We also expect to acquire $33 billion of net new assets over the next five years, including new schools, operating theatres, ultra-fast broadband and major investments in our state highways and other transport infrastructure. That is a considerable spend by any reckoning.
At the margin there are two ways we can acquire new assets – either we can borrow more or we can change the mix of assets we own.
As I have said, the government can’t keep building up debt forever.
As a country we have to fund more of our own future.
So we need to look at where we can change the mix of assets we own – identifying where new assets are most needed and where we have more money invested than we absolutely need to.
The greatest scope to change the mix of assets lies with the government’s portfolio of commercial assets.
In particular, the sort of mixed-ownership model under which Air New Zealand operates – where the government owns most of the company but there is a minority of outside equity – gives the best of both worlds.
Under this model, the government has a controlling stake in what is a crucial piece of transport infrastructure and guarantees that it will be majority New Zealand owned. But by not owning 100 percent of the airline, the government also has capital free to invest in other assets.
This model could be extended to more of the government’s commercial assets.
As well as freeing up capital, there are three other potential benefits of a mixed ownership model.
The first is that it broadens the pool of investments for New Zealand savers, either directly themselves, or through investment funds such as KiwiSaver.

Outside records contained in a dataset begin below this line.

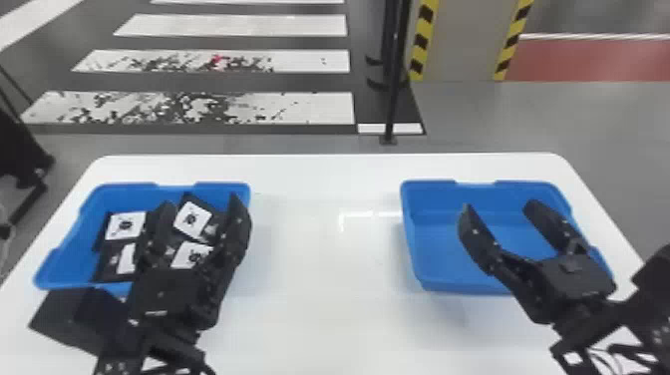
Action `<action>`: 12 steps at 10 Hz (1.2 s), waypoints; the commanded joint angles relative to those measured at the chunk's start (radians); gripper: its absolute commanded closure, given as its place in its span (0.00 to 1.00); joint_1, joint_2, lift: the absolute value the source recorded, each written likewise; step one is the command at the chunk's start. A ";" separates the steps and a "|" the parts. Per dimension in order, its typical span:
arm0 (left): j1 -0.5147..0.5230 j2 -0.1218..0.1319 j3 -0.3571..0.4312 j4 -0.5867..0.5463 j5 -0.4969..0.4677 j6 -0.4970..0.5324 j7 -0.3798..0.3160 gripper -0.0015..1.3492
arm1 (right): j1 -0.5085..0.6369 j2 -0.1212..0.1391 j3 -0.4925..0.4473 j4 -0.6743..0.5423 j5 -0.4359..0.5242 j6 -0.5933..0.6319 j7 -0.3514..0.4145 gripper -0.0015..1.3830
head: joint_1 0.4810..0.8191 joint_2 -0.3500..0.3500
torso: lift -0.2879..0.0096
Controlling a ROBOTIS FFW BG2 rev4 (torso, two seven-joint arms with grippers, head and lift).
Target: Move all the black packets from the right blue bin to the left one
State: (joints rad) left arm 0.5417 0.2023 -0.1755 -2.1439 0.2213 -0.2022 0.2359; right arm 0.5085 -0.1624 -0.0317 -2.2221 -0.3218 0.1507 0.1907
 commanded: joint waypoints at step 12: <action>-0.004 -0.003 0.004 0.000 0.000 -0.009 0.000 0.23 | 0.009 0.001 -0.006 -0.005 -0.005 -0.028 0.000 0.09 | 0.63 0.51 | 0.40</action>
State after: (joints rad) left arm 0.5375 0.1994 -0.1721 -2.1439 0.2206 -0.2111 0.2360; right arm 0.5178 -0.1610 -0.0371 -2.2273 -0.3270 0.1238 0.1902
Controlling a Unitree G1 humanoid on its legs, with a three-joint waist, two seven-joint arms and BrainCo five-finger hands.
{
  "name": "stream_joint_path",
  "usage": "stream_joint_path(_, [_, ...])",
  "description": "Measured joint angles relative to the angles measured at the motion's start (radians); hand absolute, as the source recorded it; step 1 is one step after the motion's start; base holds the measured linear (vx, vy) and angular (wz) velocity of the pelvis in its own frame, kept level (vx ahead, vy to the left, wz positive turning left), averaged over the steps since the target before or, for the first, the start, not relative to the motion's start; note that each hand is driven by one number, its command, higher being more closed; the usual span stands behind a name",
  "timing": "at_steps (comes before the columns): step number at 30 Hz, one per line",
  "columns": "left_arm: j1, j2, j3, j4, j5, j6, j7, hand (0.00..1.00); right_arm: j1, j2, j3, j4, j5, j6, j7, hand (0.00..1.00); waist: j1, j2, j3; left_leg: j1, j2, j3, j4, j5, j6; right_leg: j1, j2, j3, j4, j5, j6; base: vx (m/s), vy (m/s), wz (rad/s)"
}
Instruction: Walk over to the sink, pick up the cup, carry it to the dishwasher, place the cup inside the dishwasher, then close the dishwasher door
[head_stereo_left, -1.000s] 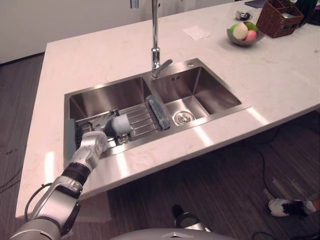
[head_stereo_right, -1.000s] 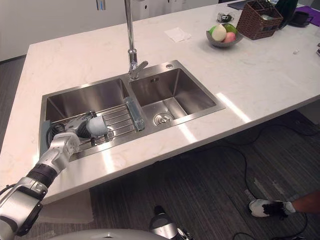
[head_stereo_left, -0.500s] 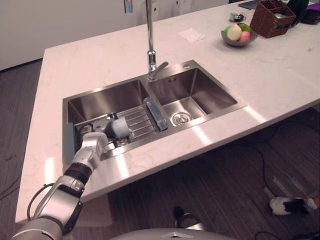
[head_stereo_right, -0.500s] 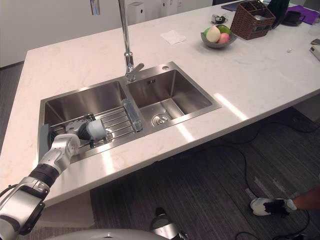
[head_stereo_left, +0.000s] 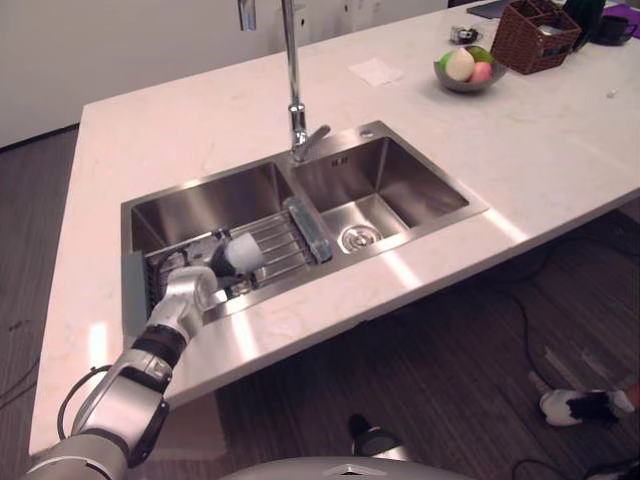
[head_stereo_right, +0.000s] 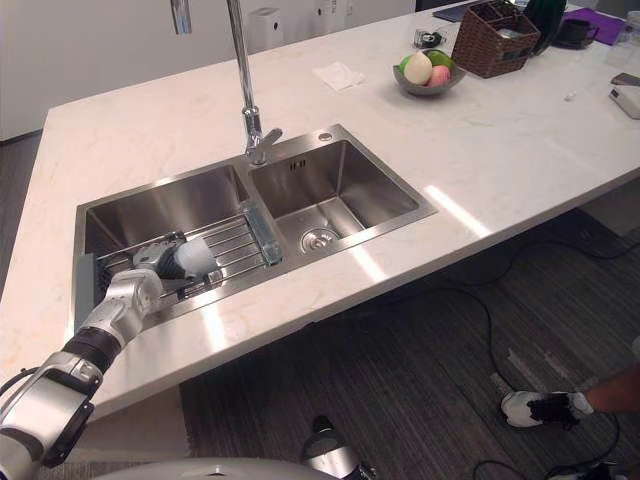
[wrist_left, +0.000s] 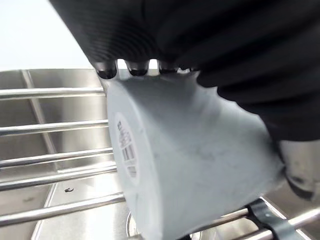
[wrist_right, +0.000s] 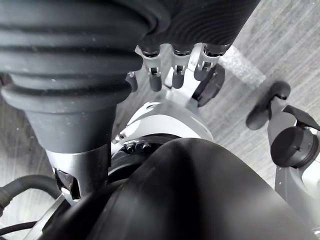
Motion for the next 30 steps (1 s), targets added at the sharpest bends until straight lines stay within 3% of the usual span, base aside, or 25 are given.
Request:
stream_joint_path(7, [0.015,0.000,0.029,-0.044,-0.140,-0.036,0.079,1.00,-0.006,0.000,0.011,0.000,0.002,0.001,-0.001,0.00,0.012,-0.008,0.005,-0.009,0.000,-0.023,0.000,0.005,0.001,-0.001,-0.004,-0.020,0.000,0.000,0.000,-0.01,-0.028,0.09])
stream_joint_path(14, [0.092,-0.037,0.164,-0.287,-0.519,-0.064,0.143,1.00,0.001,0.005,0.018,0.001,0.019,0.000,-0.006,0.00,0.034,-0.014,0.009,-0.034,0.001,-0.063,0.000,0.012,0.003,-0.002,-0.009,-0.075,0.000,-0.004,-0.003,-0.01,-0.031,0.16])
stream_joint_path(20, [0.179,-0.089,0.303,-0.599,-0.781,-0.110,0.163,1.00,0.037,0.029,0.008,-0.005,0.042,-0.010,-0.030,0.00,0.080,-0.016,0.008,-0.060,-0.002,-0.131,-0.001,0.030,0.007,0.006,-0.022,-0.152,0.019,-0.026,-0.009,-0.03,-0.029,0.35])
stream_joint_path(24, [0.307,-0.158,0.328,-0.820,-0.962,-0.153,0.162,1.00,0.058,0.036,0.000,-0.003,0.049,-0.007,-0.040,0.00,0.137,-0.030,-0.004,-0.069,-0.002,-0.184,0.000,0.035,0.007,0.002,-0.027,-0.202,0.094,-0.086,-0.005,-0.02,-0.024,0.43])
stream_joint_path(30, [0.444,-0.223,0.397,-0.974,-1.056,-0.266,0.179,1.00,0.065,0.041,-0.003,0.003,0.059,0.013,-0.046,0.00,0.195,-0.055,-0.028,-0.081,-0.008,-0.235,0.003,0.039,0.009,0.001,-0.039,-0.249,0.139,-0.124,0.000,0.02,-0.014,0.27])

New, quality listings on the stock exchange would give “mum and dad” investors the option of putting their savings into large and proven companies, rather than relying, as is so often the case, on property investments.
The second is that the company reaps the benefits of sharper commercial disciplines, more transparency and greater external oversight.
Under the mixed ownership model Air New Zealand has been a creative and innovative company and a model corporate citizen. It has also offered some very competitive prices for air travel.
I am convinced that Air New Zealand would not be run as well, nor provide as good a service to customers, if it was owned 100 percent by the government.
And the third potential benefit is the opportunity for the companies involved to obtain more capital to grow further, without depending entirely on a cash-strapped government to support them.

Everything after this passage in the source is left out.